DATA SECTION Start Marker
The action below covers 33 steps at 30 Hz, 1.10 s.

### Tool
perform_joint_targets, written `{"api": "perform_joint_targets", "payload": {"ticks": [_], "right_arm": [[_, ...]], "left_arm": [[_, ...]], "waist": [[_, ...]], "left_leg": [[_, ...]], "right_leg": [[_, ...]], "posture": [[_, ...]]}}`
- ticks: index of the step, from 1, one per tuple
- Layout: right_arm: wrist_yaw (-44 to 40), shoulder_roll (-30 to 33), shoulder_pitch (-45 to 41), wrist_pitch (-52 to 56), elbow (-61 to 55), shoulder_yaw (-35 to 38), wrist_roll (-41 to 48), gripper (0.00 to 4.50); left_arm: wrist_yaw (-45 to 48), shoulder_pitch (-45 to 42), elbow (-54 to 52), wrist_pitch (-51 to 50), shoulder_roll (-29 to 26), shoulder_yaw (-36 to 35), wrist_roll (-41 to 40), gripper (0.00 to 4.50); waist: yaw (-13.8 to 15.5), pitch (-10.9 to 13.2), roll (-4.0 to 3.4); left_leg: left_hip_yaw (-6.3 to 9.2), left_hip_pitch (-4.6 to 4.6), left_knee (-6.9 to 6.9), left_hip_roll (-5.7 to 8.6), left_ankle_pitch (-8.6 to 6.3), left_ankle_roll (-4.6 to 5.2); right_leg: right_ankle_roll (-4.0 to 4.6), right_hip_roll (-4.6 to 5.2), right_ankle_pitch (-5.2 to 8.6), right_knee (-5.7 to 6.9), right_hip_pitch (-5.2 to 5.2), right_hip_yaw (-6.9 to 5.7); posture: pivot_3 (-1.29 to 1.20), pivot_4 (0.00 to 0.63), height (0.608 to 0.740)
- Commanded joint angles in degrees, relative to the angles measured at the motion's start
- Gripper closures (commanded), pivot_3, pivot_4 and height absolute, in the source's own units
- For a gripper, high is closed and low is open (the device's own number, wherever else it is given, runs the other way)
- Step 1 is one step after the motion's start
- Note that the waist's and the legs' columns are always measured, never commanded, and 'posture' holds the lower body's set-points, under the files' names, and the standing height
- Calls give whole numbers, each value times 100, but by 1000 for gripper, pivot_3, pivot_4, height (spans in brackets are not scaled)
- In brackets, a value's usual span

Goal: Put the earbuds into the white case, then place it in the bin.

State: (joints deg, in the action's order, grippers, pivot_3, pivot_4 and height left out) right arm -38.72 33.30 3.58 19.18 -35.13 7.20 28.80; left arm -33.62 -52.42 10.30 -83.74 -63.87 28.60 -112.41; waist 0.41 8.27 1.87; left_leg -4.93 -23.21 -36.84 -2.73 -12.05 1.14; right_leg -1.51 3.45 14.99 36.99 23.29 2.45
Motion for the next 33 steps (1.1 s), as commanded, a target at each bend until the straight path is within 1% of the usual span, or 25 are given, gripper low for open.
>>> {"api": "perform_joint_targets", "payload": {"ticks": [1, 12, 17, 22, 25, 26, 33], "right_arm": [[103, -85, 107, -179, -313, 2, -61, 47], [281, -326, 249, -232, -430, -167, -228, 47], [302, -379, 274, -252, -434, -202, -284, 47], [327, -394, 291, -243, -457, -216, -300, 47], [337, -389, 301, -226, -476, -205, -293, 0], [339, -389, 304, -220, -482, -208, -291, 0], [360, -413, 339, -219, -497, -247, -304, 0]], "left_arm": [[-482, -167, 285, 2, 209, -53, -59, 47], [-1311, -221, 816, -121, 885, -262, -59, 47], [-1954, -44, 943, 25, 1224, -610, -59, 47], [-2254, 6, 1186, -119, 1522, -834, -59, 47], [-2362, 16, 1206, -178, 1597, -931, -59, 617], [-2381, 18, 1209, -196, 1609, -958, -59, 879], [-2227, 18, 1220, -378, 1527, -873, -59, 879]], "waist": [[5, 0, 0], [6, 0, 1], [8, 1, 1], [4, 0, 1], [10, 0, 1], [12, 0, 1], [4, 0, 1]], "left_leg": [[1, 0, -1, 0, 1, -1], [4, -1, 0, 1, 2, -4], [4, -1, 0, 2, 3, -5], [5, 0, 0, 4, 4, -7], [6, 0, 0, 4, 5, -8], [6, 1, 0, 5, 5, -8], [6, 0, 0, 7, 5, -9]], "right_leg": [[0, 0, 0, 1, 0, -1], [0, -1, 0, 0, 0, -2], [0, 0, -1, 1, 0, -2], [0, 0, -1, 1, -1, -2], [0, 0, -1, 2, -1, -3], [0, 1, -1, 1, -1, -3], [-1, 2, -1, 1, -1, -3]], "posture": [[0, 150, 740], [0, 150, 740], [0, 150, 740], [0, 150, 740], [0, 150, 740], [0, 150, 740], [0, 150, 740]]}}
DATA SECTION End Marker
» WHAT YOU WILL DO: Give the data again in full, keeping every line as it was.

» RESULT:
The action below covers 33 steps at 30 Hz, 1.10 s.

### Tool
perform_joint_targets, written `{"api": "perform_joint_targets", "payload": {"ticks": [_], "right_arm": [[_, ...]], "left_arm": [[_, ...]], "waist": [[_, ...]], "left_leg": [[_, ...]], "right_leg": [[_, ...]], "posture": [[_, ...]]}}`
- ticks: index of the step, from 1, one per tuple
- Layout: right_arm: wrist_yaw (-44 to 40), shoulder_roll (-30 to 33), shoulder_pitch (-45 to 41), wrist_pitch (-52 to 56), elbow (-61 to 55), shoulder_yaw (-35 to 38), wrist_roll (-41 to 48), gripper (0.00 to 4.50); left_arm: wrist_yaw (-45 to 48), shoulder_pitch (-45 to 42), elbow (-54 to 52), wrist_pitch (-51 to 50), shoulder_roll (-29 to 26), shoulder_yaw (-36 to 35), wrist_roll (-41 to 40), gripper (0.00 to 4.50); waist: yaw (-13.8 to 15.5), pitch (-10.9 to 13.2), roll (-4.0 to 3.4); left_leg: left_hip_yaw (-6.3 to 9.2), left_hip_pitch (-4.6 to 4.6), left_knee (-6.9 to 6.9), left_hip_roll (-5.7 to 8.6), left_ankle_pitch (-8.6 to 6.3), left_ankle_roll (-4.6 to 5.2); right_leg: right_ankle_roll (-4.0 to 4.6), right_hip_roll (-4.6 to 5.2), right_ankle_pitch (-5.2 to 8.6), right_knee (-5.7 to 6.9), right_hip_pitch (-5.2 to 5.2), right_hip_yaw (-6.9 to 5.7); posture: pivot_3 (-1.29 to 1.20), pivot_4 (0.00 to 0.63), height (0.608 to 0.740)
- Commanded joint angles in degrees, relative to the angles measured at the motion's start
- Gripper closures (commanded), pivot_3, pivot_4 and height absolute, in the source's own units
- For a gripper, high is closed and low is open (the device's own number, wherever else it is given, runs the other way)
- Step 1 is one step after the motion's start
- Note that the waist's and the legs' columns are always measured, never commanded, and 'posture' holds the lower body's set-points, under the files' names, and the standing height
- Calls give whole numbers, each value times 100, but by 1000 for gripper, pivot_3, pivot_4, height (spans in brackets are not scaled)
- In brackets, a value's usual span

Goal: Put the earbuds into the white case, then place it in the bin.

State: (joints deg, in the action's order, grippers, pivot_3, pivot_4 and height left out) right arm -38.72 33.30 3.58 19.18 -35.13 7.20 28.80; left arm -33.62 -52.42 10.30 -83.74 -63.87 28.60 -112.41; waist 0.41 8.27 1.87; left_leg -4.93 -23.21 -36.84 -2.73 -12.05 1.14; right_leg -1.51 3.45 14.99 36.99 23.29 2.45
Motion for the next 33 steps (1.1 s), as commanded, a target at each bend until the straight path is within 1% of the usual span, or 25 are given, gripper low for open.
>>> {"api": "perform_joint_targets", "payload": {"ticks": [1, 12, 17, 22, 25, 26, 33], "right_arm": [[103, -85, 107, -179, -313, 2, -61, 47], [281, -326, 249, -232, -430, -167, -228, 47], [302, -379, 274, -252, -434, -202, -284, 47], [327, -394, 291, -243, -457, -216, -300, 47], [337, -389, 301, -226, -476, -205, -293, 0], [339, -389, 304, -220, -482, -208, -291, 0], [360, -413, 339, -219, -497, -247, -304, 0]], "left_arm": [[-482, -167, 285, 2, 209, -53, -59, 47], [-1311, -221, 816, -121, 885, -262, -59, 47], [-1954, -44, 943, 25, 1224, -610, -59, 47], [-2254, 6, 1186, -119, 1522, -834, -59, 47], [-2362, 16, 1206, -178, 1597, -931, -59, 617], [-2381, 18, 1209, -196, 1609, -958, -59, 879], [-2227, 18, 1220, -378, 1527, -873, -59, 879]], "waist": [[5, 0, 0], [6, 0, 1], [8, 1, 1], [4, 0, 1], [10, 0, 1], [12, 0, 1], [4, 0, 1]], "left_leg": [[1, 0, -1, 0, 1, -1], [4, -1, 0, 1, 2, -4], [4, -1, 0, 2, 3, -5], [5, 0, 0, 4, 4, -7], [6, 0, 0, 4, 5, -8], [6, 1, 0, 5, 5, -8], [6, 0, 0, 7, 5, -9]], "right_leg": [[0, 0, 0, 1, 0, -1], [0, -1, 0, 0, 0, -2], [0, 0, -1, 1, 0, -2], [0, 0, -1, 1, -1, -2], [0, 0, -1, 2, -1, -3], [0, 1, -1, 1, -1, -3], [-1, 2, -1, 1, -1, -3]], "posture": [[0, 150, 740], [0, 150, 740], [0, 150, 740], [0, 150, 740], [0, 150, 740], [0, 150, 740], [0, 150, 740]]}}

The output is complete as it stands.